Exercise aim:
Give the listing below again in full, exactly as written.

Raw data:
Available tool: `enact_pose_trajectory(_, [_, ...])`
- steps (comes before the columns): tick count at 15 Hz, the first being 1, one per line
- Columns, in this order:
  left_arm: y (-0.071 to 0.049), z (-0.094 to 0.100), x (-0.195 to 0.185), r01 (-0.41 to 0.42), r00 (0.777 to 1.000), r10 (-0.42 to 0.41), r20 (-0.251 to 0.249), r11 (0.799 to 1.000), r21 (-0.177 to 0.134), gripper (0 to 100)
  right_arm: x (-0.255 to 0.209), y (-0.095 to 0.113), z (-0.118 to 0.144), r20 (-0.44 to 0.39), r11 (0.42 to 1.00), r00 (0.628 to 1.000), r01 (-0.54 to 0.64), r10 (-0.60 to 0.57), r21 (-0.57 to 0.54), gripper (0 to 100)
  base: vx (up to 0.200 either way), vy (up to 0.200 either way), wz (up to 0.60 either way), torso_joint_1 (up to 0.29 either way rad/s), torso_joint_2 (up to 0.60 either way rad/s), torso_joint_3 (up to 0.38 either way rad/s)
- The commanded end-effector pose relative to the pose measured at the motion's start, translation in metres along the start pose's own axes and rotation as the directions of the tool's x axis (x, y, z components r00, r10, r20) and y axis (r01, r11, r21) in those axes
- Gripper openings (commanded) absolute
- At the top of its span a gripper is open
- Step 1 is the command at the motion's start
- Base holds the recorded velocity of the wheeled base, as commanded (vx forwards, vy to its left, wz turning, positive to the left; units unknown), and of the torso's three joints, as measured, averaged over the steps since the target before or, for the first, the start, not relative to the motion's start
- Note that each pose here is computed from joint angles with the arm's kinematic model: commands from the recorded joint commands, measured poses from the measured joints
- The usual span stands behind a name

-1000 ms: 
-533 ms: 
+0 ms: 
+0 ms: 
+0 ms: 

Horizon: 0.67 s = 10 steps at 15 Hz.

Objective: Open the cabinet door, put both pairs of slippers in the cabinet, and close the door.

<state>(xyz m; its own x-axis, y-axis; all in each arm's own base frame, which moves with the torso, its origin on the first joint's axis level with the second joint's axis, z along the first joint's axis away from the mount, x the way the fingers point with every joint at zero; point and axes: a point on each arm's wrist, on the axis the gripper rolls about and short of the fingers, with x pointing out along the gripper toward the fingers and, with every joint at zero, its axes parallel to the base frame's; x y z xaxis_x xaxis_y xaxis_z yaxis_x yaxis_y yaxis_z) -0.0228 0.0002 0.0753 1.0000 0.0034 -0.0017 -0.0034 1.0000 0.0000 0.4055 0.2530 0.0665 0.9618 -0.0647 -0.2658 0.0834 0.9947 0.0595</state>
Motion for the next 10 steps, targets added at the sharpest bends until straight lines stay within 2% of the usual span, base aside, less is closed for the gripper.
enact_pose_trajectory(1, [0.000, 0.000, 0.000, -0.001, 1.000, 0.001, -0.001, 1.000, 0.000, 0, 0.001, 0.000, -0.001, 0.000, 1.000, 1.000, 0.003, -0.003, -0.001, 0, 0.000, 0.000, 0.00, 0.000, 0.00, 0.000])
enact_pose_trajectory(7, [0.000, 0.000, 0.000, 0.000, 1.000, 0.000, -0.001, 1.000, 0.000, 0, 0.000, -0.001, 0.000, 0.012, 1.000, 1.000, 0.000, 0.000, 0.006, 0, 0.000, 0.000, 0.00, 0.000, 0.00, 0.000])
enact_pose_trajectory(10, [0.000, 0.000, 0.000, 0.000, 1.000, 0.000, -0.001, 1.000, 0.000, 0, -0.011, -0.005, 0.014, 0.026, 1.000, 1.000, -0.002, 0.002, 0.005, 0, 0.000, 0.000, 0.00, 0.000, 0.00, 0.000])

Answer to the exercise:
Available tool: `enact_pose_trajectory(_, [_, ...])`
- steps (comes before the columns): tick count at 15 Hz, the first being 1, one per line
- Columns, in this order:
  left_arm: y (-0.071 to 0.049), z (-0.094 to 0.100), x (-0.195 to 0.185), r01 (-0.41 to 0.42), r00 (0.777 to 1.000), r10 (-0.42 to 0.41), r20 (-0.251 to 0.249), r11 (0.799 to 1.000), r21 (-0.177 to 0.134), gripper (0 to 100)
  right_arm: x (-0.255 to 0.209), y (-0.095 to 0.113), z (-0.118 to 0.144), r20 (-0.44 to 0.39), r11 (0.42 to 1.00), r00 (0.628 to 1.000), r01 (-0.54 to 0.64), r10 (-0.60 to 0.57), r21 (-0.57 to 0.54), gripper (0 to 100)
  base: vx (up to 0.200 either way), vy (up to 0.200 either way), wz (up to 0.60 either way), torso_joint_1 (up to 0.29 either way rad/s), torso_joint_2 (up to 0.60 either way rad/s), torso_joint_3 (up to 0.38 either way rad/s)
- The commanded end-effector pose relative to the pose measured at the motion's start, translation in metres along the start pose's own axes and rotation as the directions of the tool's x axis (x, y, z components r00, r10, r20) and y axis (r01, r11, r21) in those axes
- Gripper openings (commanded) absolute
- At the top of its span a gripper is open
- Step 1 is the command at the motion's start
- Base holds the recorded velocity of the wheeled base, as commanded (vx forwards, vy to its left, wz turning, positive to the left; units unknown), and of the torso's three joints, as measured, averaged over the steps since the target before or, for the first, the start, not relative to the motion's start
- Note that each pose here is computed from joint angles with the arm's kinematic model: commands from the recorded joint commands, measured poses from the measured joints
- The usual span stands behind a name

-1000 ms: 
-533 ms: 
+0 ms: 
+0 ms: 
+0 ms: 

Horizon: 0.67 s = 10 steps at 15 Hz.

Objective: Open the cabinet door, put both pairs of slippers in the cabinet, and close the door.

<state>(xyz m; its own x-axis, y-axis; all in each arm's own base frame, which moves with the torso, its origin on the first joint's axis level with the second joint's axis, z along the first joint's axis away from the mount, x the way the fingers point with every joint at zero; point and axes: a point on each arm's wrist, on the axis the gripper rolls about and short of the fingers, with x pointing out along the gripper toward the fingers and, with every joint at zero, its axes parallel to the base frame's; x y z xaxis_x xaxis_y xaxis_z yaxis_x yaxis_y yaxis_z) -0.0228 0.0002 0.0753 1.0000 0.0034 -0.0017 -0.0034 1.0000 0.0000 0.4055 0.2530 0.0665 0.9618 -0.0647 -0.2658 0.0834 0.9947 0.0595</state>
Motion for the next 10 steps, targets added at the sharpest bends until straight lines stay within 2% of the usual span, base aside, less is closed for the gripper.
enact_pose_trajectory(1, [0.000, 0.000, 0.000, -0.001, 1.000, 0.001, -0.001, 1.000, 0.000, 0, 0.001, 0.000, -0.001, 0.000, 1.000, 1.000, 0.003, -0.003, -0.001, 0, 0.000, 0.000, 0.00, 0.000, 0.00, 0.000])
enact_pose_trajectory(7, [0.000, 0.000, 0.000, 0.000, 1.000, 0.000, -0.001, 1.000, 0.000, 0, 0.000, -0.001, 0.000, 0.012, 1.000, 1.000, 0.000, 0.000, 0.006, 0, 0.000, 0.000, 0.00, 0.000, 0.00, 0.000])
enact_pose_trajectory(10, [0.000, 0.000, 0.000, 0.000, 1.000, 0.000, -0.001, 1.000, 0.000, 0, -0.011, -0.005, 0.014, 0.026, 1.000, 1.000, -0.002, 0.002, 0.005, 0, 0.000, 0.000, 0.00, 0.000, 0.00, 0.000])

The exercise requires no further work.